> [What you should do]: Scan the records beneath this line for the line holding "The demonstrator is" and the line holding "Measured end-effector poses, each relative", then transcribe exactly those two and all lines between.

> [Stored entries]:
* * * * *

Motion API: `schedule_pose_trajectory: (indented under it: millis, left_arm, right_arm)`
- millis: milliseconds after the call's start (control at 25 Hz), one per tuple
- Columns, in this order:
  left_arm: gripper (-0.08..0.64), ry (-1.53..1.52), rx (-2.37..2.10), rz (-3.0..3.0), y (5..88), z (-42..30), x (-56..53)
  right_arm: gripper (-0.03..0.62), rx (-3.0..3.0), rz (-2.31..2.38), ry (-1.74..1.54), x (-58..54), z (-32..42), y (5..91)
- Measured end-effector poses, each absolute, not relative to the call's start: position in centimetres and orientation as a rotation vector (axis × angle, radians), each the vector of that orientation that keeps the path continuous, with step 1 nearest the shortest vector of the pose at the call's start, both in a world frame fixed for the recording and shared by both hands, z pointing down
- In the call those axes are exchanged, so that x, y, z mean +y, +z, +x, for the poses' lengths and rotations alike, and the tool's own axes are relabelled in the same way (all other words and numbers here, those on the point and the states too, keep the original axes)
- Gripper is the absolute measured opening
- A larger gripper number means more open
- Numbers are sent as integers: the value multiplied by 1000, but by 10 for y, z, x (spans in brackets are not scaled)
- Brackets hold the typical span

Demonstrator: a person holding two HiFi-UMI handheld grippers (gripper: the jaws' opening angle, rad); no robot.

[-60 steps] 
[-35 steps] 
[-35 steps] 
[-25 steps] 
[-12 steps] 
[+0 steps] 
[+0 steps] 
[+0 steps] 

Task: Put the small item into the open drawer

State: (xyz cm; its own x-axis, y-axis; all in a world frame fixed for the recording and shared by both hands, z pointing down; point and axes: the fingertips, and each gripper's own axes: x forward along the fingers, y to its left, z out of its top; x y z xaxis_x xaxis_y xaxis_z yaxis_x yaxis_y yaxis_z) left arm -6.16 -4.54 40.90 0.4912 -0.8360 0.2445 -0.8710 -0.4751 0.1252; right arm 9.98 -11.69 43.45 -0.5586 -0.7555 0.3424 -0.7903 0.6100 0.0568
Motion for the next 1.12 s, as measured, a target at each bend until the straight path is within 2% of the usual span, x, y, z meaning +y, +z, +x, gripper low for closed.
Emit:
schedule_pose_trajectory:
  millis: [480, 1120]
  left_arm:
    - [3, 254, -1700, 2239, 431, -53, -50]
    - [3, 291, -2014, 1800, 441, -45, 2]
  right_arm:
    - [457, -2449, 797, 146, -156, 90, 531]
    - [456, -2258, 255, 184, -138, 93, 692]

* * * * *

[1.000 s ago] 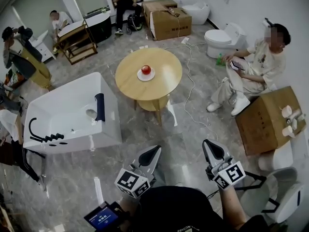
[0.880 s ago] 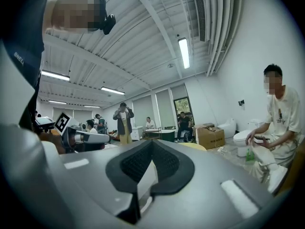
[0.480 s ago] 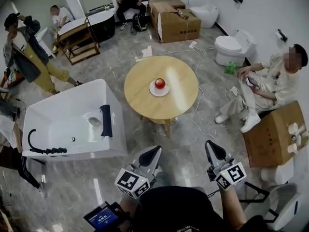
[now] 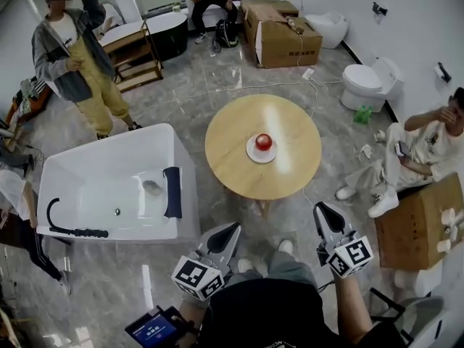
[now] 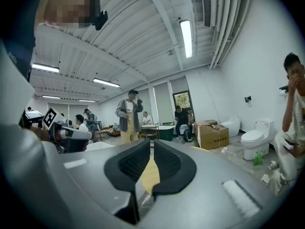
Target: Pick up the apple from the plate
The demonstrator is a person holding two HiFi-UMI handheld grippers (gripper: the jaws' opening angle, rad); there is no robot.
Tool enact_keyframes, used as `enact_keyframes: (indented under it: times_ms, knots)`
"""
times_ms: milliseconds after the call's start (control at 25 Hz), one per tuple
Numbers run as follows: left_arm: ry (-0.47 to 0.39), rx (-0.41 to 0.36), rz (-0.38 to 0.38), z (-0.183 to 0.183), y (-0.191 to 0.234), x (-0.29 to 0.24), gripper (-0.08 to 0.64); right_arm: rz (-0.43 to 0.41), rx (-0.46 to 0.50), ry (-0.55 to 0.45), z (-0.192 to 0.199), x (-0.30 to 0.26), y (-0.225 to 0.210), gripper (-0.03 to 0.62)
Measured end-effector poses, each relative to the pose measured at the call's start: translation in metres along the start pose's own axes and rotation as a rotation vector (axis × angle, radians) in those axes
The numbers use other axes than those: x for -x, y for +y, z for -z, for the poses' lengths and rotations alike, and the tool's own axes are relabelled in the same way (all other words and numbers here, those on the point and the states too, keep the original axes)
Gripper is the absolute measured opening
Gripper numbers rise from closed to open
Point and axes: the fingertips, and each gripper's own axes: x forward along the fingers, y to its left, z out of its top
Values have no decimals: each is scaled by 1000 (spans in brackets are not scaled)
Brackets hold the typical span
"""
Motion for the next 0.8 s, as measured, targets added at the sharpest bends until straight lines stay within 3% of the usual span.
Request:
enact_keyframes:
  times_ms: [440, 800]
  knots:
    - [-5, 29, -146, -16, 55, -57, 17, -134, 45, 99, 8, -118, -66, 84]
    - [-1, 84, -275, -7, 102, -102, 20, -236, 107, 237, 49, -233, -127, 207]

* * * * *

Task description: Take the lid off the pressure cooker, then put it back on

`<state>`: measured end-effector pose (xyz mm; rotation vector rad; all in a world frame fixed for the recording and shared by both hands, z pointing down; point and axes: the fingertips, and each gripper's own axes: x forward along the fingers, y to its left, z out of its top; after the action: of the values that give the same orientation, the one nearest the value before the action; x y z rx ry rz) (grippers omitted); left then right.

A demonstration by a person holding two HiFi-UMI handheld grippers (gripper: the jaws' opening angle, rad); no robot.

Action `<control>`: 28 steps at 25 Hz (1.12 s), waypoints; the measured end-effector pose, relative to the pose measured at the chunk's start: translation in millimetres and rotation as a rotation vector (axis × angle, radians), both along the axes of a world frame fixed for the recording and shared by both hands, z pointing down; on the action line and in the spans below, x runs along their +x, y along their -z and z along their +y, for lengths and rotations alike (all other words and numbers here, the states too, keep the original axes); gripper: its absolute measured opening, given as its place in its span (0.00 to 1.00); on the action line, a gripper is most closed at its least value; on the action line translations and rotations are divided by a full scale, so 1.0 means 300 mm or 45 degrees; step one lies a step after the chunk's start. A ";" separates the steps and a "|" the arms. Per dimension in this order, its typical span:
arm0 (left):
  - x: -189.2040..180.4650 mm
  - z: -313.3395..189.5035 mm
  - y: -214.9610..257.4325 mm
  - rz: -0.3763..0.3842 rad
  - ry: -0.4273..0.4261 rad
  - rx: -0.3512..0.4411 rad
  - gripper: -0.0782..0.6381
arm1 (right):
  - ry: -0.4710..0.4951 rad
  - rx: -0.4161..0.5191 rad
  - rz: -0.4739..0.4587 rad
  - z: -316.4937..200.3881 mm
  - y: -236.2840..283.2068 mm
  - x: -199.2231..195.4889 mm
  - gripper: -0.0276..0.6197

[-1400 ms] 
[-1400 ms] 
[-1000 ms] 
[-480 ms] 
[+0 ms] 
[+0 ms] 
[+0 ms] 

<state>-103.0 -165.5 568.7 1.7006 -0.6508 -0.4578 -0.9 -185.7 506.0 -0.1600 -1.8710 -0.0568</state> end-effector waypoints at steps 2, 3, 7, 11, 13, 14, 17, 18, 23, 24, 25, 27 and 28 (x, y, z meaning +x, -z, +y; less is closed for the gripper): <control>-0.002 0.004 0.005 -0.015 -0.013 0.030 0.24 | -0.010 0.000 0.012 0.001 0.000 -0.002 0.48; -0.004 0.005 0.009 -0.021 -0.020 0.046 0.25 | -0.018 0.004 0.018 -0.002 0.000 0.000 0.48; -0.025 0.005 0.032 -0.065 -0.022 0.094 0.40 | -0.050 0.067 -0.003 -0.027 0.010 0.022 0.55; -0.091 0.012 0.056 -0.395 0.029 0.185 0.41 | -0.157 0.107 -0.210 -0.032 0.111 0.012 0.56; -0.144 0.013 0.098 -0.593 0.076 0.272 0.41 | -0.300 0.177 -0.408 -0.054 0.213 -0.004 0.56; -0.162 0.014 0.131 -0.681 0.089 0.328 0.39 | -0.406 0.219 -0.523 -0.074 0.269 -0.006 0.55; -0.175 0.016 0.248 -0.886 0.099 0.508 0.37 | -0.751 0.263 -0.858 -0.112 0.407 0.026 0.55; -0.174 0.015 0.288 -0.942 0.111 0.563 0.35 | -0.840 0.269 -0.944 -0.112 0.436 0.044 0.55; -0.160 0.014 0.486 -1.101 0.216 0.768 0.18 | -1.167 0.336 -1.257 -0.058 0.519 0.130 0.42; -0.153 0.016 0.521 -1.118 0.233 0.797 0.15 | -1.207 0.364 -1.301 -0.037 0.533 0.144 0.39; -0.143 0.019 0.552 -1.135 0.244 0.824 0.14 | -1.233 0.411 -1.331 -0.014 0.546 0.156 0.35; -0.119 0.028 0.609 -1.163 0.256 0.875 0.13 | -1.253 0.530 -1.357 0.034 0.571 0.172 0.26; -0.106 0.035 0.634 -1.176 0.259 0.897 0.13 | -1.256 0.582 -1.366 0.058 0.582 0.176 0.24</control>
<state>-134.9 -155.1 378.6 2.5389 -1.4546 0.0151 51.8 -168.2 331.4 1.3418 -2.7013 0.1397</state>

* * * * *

> [Finished exercise]:
The demonstrator is a person holding two HiFi-UMI handheld grippers (gripper: the jaws' opening angle, rad); there is no robot.
Tool enact_keyframes, used as `enact_keyframes: (indented under it: times_ms, knots)`
"""
times_ms: milliseconds after the call's start (control at 25 Hz), one per tuple
Numbers run as follows: left_arm: ry (-0.47 to 0.39), rx (-0.41 to 0.36), rz (-0.38 to 0.38), z (-0.183 to 0.183), y (-0.191 to 0.234), x (-0.29 to 0.24), gripper (-0.08 to 0.64); right_arm: rz (-0.43 to 0.41), rx (-0.46 to 0.50), ry (-0.55 to 0.45), z (-0.192 to 0.199), x (-0.30 to 0.26), y (-0.225 to 0.210), gripper (-0.03 to 0.62)
Measured end-effector poses, each relative to the pose measured at the call's start: translation in metres along the start pose's own axes and rotation as a rotation vector (axis × angle, radians) in those axes

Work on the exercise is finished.